Not everyone has these as an option; I made buying them my top priority. Mine are camo, and 50 feet into the forest and we disappear.

I plan to bug in, but I also plan a highly mobile defense...that can go offensive in an instant. 

Bicycles are also a good and affordable option, but learn to fix flats.... The people in Oklahoma are running over nails and metal debris, shredding tires.... 

In winter, the sooner you hole up the better. Being cold and wet sucks. I hunt above the treeline in winter, and I can track almost anything that moves once it snows.... If you are facing winter weather, I would not bug out unless there was no other option. Too easy to get sick or die....


----------



## shotlady (Aug 30, 2012)

im in socal for the moment and have no idea what this winter thing is


----------



## Inor (Mar 22, 2013)

I do not worry a whole lot about having to bug out in the dead of winter. I cannot think of a situation that would cause me to have to bug out when the daytime highs are -10F. Maybe a nuclear incident, but I am not really prepared to deal with that other than superficially anyway. If looters want to try and get at us in that kind of weather, all I have to do is hold them off for an hour or so. - Then I will be drinking hot chocolate by the fire and they will be frozen to the ground until spring.

My biggest bug out worry is having to leave in the spring or summertime. We are pretty well setup with food, water and other supplies for over a year. But our plan is also predicated on being able to grow at least some of our food within 12-18 months. If we have to pack up and move in the spring and cannot plant, that would put a serious crimp in our plans the following year.


----------



## LunaticFringeInc (Nov 20, 2012)

Thats a good valid point. Living here in North Texas where a couple of inches of snow is a "blizzard", ha ha ha I know thats funny to all you guys north of the Mason Dixon Line or living above the tree line in the mountians, so I have never thought to really consider that much. That could very well be a major factor for many others in the US though!


----------



## AquaHull (Jun 10, 2012)

Pray that your journey will not be in winter time.


----------



## pastornator (Apr 5, 2013)

Inor above states the case well for my area. We had about 30" average snow on the ground this winter and no one went anywhere off the road unless in a huge farm tractor. Bigger problem is providing food to last until things start growing again. Even hunting becomes difficult when one must wade through snow to the waist. Snowshoes and sleds help, but the energy expended both to move and to stay warm is tremendous!


----------



## Tundra Dweller (May 18, 2013)

Some years in november we hunt on Dry ground (no snow) other years we have three feet and we are on skis with Some kind of Skiff or sled to put the game on to bring home. We plan to stay put as we are out in the country and have a great farming community that helps each other. I hope it stays that way if SHTF.. I just wanted to bring up "what if it's winter" as a something to think about.


----------



## longrider (Mar 25, 2013)

I only have to go 5 miles, for the first BOL. To get to the horses.
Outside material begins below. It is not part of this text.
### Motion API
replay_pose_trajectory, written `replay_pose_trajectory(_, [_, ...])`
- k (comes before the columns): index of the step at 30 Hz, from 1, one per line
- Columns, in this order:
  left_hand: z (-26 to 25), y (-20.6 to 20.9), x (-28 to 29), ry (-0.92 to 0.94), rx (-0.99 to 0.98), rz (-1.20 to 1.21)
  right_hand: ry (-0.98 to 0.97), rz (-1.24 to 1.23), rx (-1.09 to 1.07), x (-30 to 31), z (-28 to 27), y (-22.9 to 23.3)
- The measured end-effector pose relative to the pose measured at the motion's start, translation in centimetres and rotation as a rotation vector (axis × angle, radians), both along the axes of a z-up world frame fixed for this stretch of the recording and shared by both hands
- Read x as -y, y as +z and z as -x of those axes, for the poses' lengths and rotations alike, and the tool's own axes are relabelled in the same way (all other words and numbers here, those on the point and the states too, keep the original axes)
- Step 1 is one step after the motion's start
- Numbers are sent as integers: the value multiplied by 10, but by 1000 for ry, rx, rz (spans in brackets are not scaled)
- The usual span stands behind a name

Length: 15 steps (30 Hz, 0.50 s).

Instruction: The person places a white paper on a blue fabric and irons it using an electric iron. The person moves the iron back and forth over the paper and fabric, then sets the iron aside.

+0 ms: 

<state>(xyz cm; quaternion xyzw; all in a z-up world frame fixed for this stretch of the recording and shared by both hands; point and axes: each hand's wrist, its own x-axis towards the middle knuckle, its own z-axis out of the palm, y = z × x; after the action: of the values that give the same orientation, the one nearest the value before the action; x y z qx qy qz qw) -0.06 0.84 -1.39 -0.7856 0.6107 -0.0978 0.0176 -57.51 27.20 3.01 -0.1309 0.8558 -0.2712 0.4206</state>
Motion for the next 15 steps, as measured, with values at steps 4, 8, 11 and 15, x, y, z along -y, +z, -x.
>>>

I'd have to have some grain for the horses, to get to the other BOL, which is about 50 miles away. It's doable, but not nice to think about. And I hope we don't have to travel in the middle of planting or growing season. All that effort for naught. Plus having to try to plant again.

Bugging out in a winter scenario is not a happy thought, but doable.


----------



## Tundra Dweller (May 18, 2013)

longrider said:


> And I hope we don't have to travel in the middle of planting or growing season. All that effort for naught. Plus having to try to plant again.


Have you packed and saved enough seed for your planting.. If you had to plant twice in one year due to having to bug out?

I think i have started from the opposite end of what most folks do. I do have a good amount of food stored up but i have much more in the way of rebuilding or adding on to exsisting buildings or repairing equipment. Garden and crops are high on my list of being able to replant.


----------



## SAR-1L (Mar 13, 2013)

Extreme weather conditions such as that cold and 6 foot deep snow is why they invented these...









I am pretty sure someone with door trim and paracord could fashion these with a little ingenuity.


----------



## Kidzthinkimahoarder (Feb 11, 2013)

I wouldn't have far to go, about 7 miles one way, 9 another, and about 15 miles in a 3rd direction. The wonderful thing about where I live is the BOL's are close and not easy to find.


----------



## inceptor (Nov 19, 2012)

LunaticFringeInc said:


> Thats a good valid point. Living here in North Texas where a couple of inches of snow is a "blizzard", ha ha ha I know thats funny to all you guys north of the Mason Dixon Line or living above the tree line in the mountians, so I have never thought to really consider that much. That could very well be a major factor for many others in the US though!


I don't think that's something we would have much of a problem with. What's snow last here, 2-3 days max? You say snow in this area the all of the N TX area shuts down.


----------